### Activity
Whenever the string "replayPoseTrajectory" turns up in a line of the data below, copy that line.

##############################

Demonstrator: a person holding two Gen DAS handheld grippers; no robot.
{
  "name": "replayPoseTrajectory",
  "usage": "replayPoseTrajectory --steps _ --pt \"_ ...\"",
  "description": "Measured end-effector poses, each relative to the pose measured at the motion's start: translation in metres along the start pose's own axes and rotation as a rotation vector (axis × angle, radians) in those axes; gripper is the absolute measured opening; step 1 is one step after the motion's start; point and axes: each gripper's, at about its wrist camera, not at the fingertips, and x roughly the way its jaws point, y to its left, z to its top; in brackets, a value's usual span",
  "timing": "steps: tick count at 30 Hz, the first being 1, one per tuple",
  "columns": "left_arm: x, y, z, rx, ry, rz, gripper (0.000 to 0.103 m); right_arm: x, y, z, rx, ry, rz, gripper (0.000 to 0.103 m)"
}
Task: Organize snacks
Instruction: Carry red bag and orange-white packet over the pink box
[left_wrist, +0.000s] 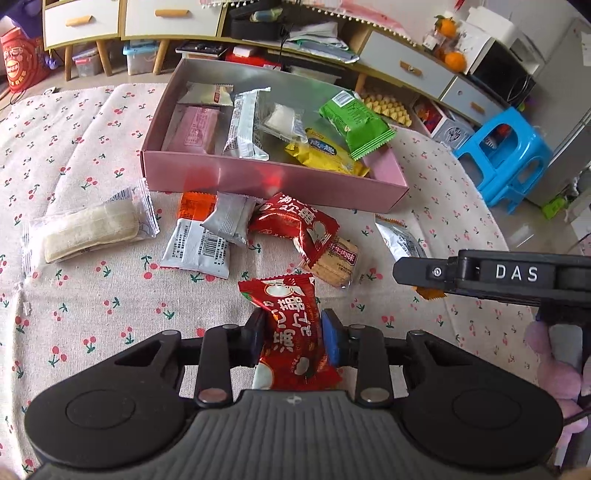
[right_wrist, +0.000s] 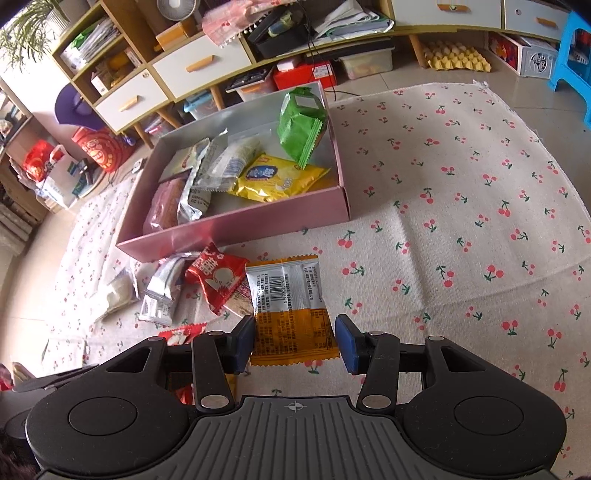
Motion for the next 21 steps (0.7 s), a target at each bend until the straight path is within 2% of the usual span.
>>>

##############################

### Result of the task
  "name": "replayPoseTrajectory",
  "usage": "replayPoseTrajectory --steps _ --pt \"_ ...\"",

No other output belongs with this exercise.